A Natura aderiu nos últimos anos aos serviços financeiros embarcados (embedded finance) com a criação do banco digital Emana Pay, mas há muito mais tempo a empresa de cosméticos e beleza já sentia um “cheiro” do setor. Segundo o CEO da plataforma financeira da marca, José Manuel Silva, o Emana Pay não nasceu digital porque a Natura já era uma “grande empresa de microcrédito” bem antes de ter a própria fintech.

“Quando uma consultora comprava produtos e tinha prazo para pagar depois de vender, isso já era crédito — e isso acontece há quase duas décadas. O que fizemos foi aproveitar essa onda de regulamentação [no setor financeiro] nos últimos anos”, disse ele. O executivo participou de um painel sobre regulação financeira no “Fórum Bancos & Banking”, realizado nesta quinta-feira (21/5) pela empresa de eventos Cantarino Brasileiro em parceria com a Acrefi, associação que representa principalmente financeiras.
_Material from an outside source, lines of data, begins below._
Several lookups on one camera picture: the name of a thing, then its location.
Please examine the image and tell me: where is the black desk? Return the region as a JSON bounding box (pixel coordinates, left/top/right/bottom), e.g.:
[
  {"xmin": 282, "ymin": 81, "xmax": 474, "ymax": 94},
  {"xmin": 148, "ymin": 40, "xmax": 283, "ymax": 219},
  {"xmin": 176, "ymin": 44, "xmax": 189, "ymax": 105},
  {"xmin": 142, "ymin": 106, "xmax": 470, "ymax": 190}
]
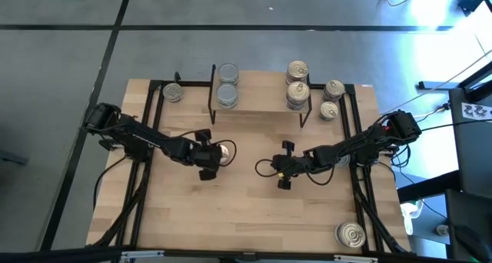
[{"xmin": 445, "ymin": 88, "xmax": 492, "ymax": 263}]

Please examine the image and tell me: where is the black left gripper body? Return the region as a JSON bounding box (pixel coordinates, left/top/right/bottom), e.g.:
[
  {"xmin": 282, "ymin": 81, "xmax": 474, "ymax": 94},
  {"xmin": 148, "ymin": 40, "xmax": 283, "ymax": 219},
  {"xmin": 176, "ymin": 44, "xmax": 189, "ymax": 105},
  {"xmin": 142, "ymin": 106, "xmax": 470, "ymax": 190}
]
[{"xmin": 194, "ymin": 128, "xmax": 222, "ymax": 181}]

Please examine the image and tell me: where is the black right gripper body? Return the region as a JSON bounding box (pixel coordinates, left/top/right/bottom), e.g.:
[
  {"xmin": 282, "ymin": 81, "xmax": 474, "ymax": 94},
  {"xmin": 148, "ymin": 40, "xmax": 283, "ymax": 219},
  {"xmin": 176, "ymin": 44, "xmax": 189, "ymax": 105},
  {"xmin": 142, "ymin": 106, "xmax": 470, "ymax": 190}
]
[{"xmin": 271, "ymin": 140, "xmax": 308, "ymax": 190}]

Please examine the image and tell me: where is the silver bracket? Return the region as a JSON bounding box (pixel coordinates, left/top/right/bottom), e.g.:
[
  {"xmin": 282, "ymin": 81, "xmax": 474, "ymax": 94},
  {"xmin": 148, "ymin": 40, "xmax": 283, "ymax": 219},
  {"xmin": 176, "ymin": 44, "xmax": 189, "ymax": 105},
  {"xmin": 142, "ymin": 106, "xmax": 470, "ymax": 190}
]
[
  {"xmin": 120, "ymin": 250, "xmax": 165, "ymax": 261},
  {"xmin": 333, "ymin": 254, "xmax": 380, "ymax": 263}
]

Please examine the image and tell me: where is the large gold ringed can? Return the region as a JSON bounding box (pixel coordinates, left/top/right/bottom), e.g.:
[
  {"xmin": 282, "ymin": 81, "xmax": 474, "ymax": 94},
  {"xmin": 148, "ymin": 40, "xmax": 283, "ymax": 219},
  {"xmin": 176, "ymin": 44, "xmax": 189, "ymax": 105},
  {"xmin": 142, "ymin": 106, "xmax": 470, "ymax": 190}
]
[{"xmin": 333, "ymin": 221, "xmax": 367, "ymax": 250}]

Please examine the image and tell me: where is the black cable bundle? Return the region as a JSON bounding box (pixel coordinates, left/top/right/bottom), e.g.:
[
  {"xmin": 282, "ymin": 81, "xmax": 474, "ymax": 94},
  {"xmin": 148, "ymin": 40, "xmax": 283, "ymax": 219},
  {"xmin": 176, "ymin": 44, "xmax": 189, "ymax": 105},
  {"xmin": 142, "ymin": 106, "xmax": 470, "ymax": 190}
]
[{"xmin": 390, "ymin": 134, "xmax": 413, "ymax": 168}]

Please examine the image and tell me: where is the black rig beam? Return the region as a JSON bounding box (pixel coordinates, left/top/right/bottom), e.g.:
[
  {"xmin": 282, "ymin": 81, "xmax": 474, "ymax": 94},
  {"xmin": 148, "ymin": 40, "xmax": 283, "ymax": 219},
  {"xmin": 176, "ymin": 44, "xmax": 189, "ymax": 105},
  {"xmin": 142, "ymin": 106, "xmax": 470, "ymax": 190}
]
[{"xmin": 0, "ymin": 245, "xmax": 492, "ymax": 263}]

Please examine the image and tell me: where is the black metal table frame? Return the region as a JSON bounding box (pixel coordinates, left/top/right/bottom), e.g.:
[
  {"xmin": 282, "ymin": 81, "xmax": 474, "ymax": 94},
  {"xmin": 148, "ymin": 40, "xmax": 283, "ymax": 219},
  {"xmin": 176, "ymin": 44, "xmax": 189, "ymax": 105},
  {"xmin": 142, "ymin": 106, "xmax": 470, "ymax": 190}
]
[{"xmin": 86, "ymin": 78, "xmax": 414, "ymax": 256}]

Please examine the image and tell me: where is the paper with black pattern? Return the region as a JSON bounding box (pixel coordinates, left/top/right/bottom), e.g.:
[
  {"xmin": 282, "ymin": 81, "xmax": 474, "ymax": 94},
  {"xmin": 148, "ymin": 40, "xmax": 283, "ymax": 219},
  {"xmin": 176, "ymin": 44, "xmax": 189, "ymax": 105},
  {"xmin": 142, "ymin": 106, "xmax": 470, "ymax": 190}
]
[{"xmin": 462, "ymin": 102, "xmax": 492, "ymax": 122}]

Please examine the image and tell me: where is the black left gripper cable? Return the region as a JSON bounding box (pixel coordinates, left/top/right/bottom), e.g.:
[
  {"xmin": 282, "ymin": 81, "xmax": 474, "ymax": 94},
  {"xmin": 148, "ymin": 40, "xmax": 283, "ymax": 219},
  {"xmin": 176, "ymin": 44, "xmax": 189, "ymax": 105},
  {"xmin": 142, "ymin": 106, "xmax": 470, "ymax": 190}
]
[{"xmin": 168, "ymin": 128, "xmax": 238, "ymax": 168}]

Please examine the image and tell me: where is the black diagonal beam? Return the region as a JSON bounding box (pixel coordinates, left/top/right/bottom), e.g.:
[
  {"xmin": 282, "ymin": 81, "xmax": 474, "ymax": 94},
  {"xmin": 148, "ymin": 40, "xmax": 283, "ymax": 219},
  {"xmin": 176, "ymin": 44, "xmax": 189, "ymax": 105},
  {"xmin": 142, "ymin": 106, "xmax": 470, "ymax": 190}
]
[{"xmin": 397, "ymin": 169, "xmax": 462, "ymax": 203}]

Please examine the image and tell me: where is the black hanging cable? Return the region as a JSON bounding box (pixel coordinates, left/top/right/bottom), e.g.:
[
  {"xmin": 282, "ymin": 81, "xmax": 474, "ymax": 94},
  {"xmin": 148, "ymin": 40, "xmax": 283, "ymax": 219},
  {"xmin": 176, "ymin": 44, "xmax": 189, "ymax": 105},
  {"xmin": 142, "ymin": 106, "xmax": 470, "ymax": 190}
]
[{"xmin": 93, "ymin": 155, "xmax": 130, "ymax": 212}]

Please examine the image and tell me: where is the black table edge clamp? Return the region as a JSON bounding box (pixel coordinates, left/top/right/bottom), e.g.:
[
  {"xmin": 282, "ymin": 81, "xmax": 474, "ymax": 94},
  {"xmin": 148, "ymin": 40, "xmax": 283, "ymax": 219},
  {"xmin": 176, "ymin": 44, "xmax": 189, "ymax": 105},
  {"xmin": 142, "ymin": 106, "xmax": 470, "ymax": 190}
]
[{"xmin": 98, "ymin": 138, "xmax": 125, "ymax": 151}]

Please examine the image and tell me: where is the wooden shelf black metal frame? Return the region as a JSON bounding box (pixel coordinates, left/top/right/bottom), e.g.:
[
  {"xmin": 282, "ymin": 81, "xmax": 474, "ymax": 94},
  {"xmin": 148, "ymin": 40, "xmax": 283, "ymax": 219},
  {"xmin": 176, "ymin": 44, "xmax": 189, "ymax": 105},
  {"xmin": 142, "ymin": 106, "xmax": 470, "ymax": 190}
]
[{"xmin": 209, "ymin": 64, "xmax": 314, "ymax": 128}]

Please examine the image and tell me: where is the white plastic object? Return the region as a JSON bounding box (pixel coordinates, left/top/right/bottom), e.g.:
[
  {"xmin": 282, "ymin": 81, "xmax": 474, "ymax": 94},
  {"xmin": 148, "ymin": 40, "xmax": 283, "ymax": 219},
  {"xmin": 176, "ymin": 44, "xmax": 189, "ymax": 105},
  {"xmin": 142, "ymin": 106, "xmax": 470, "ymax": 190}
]
[{"xmin": 399, "ymin": 201, "xmax": 424, "ymax": 236}]

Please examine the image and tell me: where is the black floor stand foot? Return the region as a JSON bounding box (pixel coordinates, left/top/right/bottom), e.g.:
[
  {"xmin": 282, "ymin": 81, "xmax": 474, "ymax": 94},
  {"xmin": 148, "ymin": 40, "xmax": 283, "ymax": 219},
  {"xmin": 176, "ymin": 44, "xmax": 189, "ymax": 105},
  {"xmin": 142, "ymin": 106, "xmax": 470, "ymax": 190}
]
[{"xmin": 417, "ymin": 80, "xmax": 457, "ymax": 91}]
De acordo com José Manuel, um dos principais diferenciais do modelo de negócio do Emana Pay é que a Natura tem um amplo conhecimento sobre as mais de 3,5 milhões de consultoras que estão em sua base. E o uso intensivo de dados ajuda a desenhar soluções financeiras ajustadas à realidade de cada profissional. “Conseguimos ‘hackear‘ o sistema com muita informação, muitos dados. Hoje, a consultora tem um fluxo de caixa quase customizado. Porque a consultora que está no Macapá tem uma realidade completamente diferente da que está em Cajamar”, afirmou.

Para o executivo, apesar da evolução recente com o Cadastro Positivo e outras iniciativas que buscam melhorar a análise de crédito, esse mercado no Brasil ainda é “altamente coercitivo e negativista”. Na visão de José Manuel, é assim porque o setor não enxerga os bons pagadores, assim como rapidamente um nome é colocado na base de dados de um birô, caso a pessoa não pague em dia uma conta, por exemplo.

Questionado se o Emana Pay – que atingiu uma carteira de crédito de R$ 762 milhões no primeiro trimestre de 2025 – utiliza dados compartilhados via Open Finance para melhorar a concessão de crédito, o executivo respondeu com um “sim e não”. Sim, porque a Natura já possuía um “filme” de como cada consultora se comporta com a dívida. “Por outro lado, temos um baixo índice de opt-in [consentimento para compartilhamento de dados] porque nossa rede não nasceu digital.”

José Manuel destacou, ainda, a importância da educação financeira e da inclusão digital. “Se a gente conseguir, dentro do nosso aquário, que as consultoras consigam ser mais letradas financeiramente é o melhor Open Finance que podemos ter”, disse. “Queremos que as consultoras tenham contas digitais, que tenham conta no Mercado Pago. Porque não somos competidores no bottom-line [na última linha]. Nossa proposta de valor é cosmético, e que as consultoras tenham toda a dinâmica mercantil com a gente.”

Ecossistemas

Para o executivo, o momento atual envolve um entrelaçamento cada vez maior entre os ecossistemas. “O nosso se funde com o do Mercado Livre, com o do Mercado Pago. Isso cria valor onde antes não havia. A beleza está na adjacência dos ecossistemas”, afirmou.

O movimento de “fintechzação” ganha força justamente por meio de grandes ecossistemas em diferentes setores, entre eles, o varejo. No caso do Mercado Pago, banco digital do Mercado Livre, o trunfo vem desse “poder” do ecossistema de vendedores e consumidores em sua plataforma digital. “Temos a vantagem de conhecer muito bem os clientes, os dados comportamentais, o histórico de transações. Assim, conseguimos oferecer um crédito customizado e mitigar riscos de inadimplência”, disse Priscila Faro, diretora jurídica do Mercado Pago, também presente no painel.

De acordo com a executiva, a instituição utiliza as informações compartilhadas pelo Open Finance para melhorar a oferta e concessão de crédito. “Somos a instituição com mais consentimentos de PJs [empresas] no Brasil – são 120 mil. Mas esse número ainda é pequeno comparado ao potencial”, citou Priscila. Atualmente, segundo ela, o Mercado Pago soma mais de 11 milhões de consentimentos ativos no sistema.